Glancing once more at Joel, he left pulling his sports jacket up like Bela Lugosi used to do as Dracula. Out into the night he limped, the pain in his ass keeping him from running. In to the night he fled, being both a creature of it and a ruler of its domain.
He woke the next day with sunlight filling up the abandoned building he was squatting in. Sunlight was on his foot. He yanked it back into the dark. His foot didn’t smoke or turn to dust, he was glad. It would be much harder to stalk his prey if he had to limp. Plus, he would lose that whole sexy vampire thing if he had one of his legs smoldered off.
For weeks he hid during the days. Sometimes Dan would find himself in a daze and he would wonder right out into the sunlight. Still, nothing happened to him or to his skin. One day he woke in a dumpster and found that he had been sleeping all day on top of a bible that someone had thrown out. He jumped out of the dumpster and ran down the alley and around the corner to the glass shop.
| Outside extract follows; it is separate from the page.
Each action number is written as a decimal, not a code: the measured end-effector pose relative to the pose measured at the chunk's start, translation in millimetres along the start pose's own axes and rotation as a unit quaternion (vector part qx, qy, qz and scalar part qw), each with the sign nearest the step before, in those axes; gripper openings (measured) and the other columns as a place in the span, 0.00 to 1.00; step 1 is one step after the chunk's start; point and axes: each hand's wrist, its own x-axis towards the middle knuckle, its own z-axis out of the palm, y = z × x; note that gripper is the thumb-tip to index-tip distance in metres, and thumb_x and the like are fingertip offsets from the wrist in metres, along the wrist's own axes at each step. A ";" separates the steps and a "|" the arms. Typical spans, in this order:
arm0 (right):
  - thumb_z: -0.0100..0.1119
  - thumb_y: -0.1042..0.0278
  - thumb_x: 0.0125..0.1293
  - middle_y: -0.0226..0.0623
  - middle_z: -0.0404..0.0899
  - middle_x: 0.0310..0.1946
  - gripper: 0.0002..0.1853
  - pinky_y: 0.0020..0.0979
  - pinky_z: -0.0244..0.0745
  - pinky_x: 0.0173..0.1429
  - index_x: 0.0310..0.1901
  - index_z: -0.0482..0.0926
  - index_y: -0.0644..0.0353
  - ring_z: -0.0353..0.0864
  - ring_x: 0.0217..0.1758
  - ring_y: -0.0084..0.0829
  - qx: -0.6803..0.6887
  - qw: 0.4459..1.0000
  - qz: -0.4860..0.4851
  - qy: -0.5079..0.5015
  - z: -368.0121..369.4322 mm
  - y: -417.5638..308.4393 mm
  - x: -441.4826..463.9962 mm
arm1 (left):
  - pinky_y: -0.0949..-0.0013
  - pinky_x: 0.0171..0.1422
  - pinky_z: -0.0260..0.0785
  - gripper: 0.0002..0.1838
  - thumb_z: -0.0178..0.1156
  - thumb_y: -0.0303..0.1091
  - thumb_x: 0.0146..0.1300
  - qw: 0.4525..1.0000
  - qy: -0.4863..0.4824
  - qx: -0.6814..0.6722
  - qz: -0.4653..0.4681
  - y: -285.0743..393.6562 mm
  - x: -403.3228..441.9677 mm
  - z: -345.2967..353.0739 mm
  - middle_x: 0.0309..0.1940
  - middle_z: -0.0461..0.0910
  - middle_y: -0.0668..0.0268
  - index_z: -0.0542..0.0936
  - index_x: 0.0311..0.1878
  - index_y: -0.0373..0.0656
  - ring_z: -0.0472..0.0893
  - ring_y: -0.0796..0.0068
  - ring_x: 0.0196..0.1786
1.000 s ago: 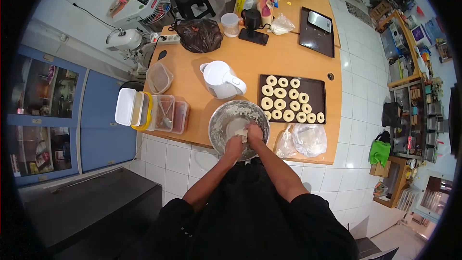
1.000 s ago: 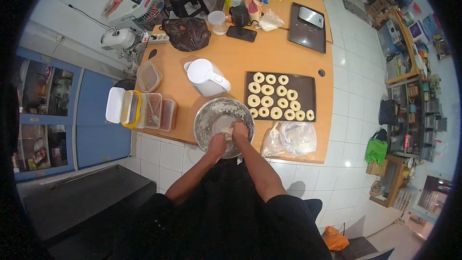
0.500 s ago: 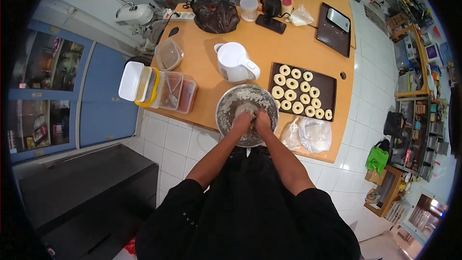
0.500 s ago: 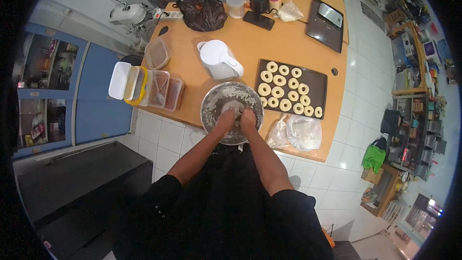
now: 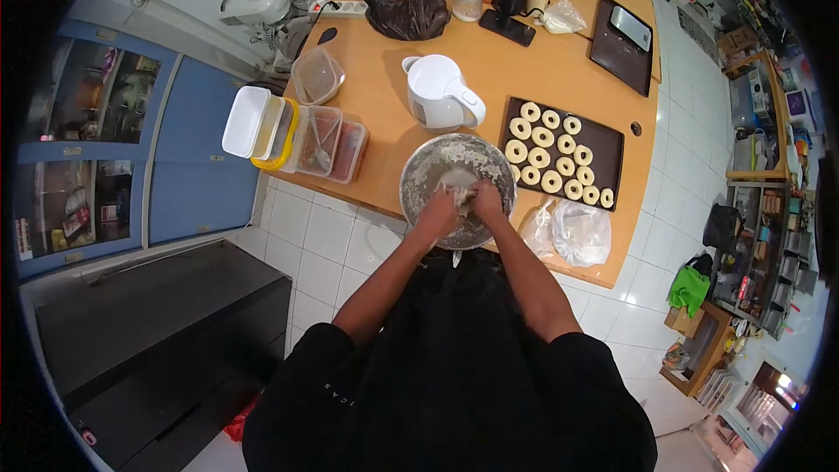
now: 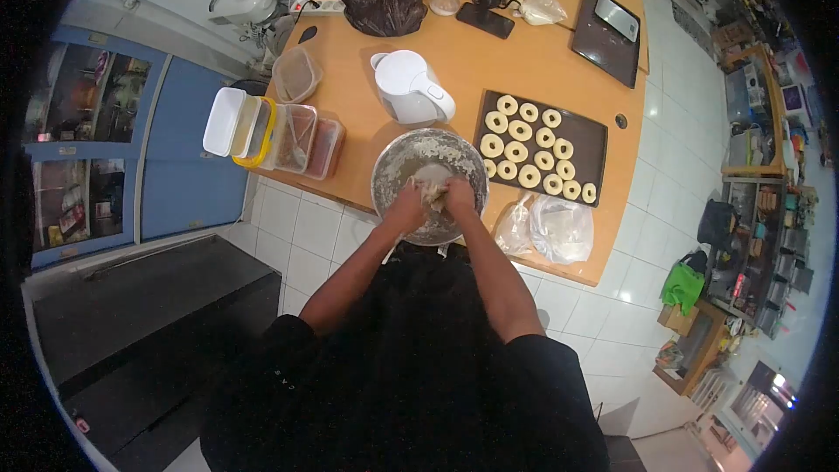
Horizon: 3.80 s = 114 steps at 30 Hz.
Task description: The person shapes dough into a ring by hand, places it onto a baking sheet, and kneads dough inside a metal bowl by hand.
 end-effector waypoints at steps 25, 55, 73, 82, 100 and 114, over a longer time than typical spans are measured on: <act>0.47 0.78 0.63 0.53 0.66 0.51 0.28 0.49 0.70 0.53 0.67 0.62 0.56 0.73 0.50 0.56 0.068 0.969 0.051 0.233 -56.3 -5.7 -66.7 | 0.51 0.56 0.72 0.19 0.59 0.28 0.53 0.975 -0.102 0.161 0.112 -41.2 43.2 96.8 0.54 0.77 0.49 0.78 0.51 0.44 0.81 0.52 0.50; 0.50 0.78 0.63 0.48 0.68 0.50 0.24 0.51 0.73 0.47 0.62 0.67 0.55 0.76 0.46 0.57 0.044 0.971 0.068 0.224 -62.4 -15.4 -63.7 | 0.53 0.65 0.66 0.29 0.60 0.39 0.58 0.934 -0.193 0.228 0.197 -41.9 14.3 65.9 0.60 0.69 0.46 0.69 0.62 0.38 0.71 0.50 0.62; 0.52 0.82 0.58 0.45 0.68 0.47 0.25 0.48 0.74 0.44 0.59 0.69 0.53 0.78 0.42 0.53 0.042 0.967 0.059 0.243 -64.2 -23.0 -62.9 | 0.52 0.56 0.72 0.22 0.53 0.26 0.61 0.971 -0.122 0.194 0.067 -72.1 14.6 40.7 0.55 0.75 0.51 0.68 0.60 0.42 0.79 0.49 0.53; 0.52 0.81 0.60 0.47 0.70 0.48 0.22 0.50 0.73 0.46 0.58 0.69 0.57 0.76 0.46 0.56 0.062 0.969 0.037 0.236 -68.0 -22.8 -62.9 | 0.51 0.52 0.73 0.25 0.55 0.32 0.61 0.988 -0.033 0.104 0.108 -73.0 47.7 82.6 0.54 0.76 0.51 0.68 0.63 0.44 0.80 0.49 0.49; 0.50 0.79 0.61 0.49 0.70 0.49 0.21 0.52 0.72 0.46 0.58 0.69 0.57 0.76 0.46 0.58 0.049 0.962 0.082 0.256 -65.2 -30.2 -65.1 | 0.49 0.53 0.72 0.21 0.56 0.37 0.58 0.982 -0.150 0.111 0.028 -31.8 -2.7 85.6 0.46 0.78 0.42 0.76 0.54 0.38 0.79 0.45 0.49; 0.50 0.79 0.62 0.47 0.70 0.49 0.22 0.50 0.73 0.45 0.59 0.70 0.57 0.76 0.45 0.55 0.066 0.959 0.079 0.264 -55.9 -29.3 -65.0 | 0.49 0.63 0.66 0.27 0.57 0.34 0.62 0.985 0.074 0.147 -0.041 -64.4 10.3 80.7 0.65 0.66 0.47 0.67 0.65 0.50 0.66 0.43 0.66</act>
When he found a mirror he raised his shirt to see if an imprint of the cross–that was on the front of the bible–was burned onto his flesh. When he saw that there were no markings it dawned on him that he had a reflection.
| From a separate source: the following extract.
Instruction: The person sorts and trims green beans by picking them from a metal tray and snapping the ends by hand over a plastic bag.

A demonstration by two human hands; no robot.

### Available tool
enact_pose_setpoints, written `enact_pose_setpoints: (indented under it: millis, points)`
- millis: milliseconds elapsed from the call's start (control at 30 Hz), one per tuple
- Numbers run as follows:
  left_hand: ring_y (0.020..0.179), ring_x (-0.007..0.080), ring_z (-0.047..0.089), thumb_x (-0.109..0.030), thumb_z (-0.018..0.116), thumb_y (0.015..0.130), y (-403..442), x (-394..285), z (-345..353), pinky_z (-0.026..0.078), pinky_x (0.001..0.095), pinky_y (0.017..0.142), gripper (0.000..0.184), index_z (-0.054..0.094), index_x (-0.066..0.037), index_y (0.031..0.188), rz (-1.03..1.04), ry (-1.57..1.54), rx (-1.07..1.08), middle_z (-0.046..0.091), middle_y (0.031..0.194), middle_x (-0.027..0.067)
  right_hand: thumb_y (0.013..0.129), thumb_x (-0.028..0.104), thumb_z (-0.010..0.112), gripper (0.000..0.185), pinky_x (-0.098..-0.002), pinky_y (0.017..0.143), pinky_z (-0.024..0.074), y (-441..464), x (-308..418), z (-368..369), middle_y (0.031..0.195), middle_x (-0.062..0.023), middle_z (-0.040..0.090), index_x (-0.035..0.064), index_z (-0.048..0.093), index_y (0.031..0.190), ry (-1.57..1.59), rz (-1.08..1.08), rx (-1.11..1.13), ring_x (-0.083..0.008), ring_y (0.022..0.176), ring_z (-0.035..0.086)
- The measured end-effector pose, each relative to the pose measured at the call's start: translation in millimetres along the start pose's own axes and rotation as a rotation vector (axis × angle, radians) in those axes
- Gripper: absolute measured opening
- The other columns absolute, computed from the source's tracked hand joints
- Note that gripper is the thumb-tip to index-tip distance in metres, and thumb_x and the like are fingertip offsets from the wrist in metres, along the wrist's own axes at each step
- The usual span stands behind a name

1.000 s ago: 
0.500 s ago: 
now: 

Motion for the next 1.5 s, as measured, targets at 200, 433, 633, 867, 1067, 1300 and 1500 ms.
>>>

He began to doubt his vampirism. For starters the brick hit him in the head, it didn’t bite him. Maybe another vampire came along and bit him after he was dead. Yeah, there was some sense to that. He could have been bitten and only half turned into a vampire. What are those called…Dhampir? That would explain why he could withstand sunlight and sleep on bibles. He wondered if that is why he still had no thirst whatsoever.
It was time to test whether or not he really was a vampire.
#
Dan waited between two cars. He couldn’t quite shake the doubt from his mind. Sure he came back to life after the brick hit him and he healed from the scalpel wound, none of that meant he could survive or come back from this. Apparently it was common because he had heard about it his entire life.
The roars and groans of shifting gears came from down the street. Dan had checked the schedule and cased the road and rate of acceleration. Right on time he walked out in the street and got ran over by a bus.
Only it wasn’t that easy. Dan locked eyes with the driver, a large older man that hunched his bulk over the steering wheel. The driver twisted the wheel hard to the left. The bus began to tilt up off of the ground. The driver twisted the wheel to the right in an effort to correct the tilt. Dan leapt in front of the bus.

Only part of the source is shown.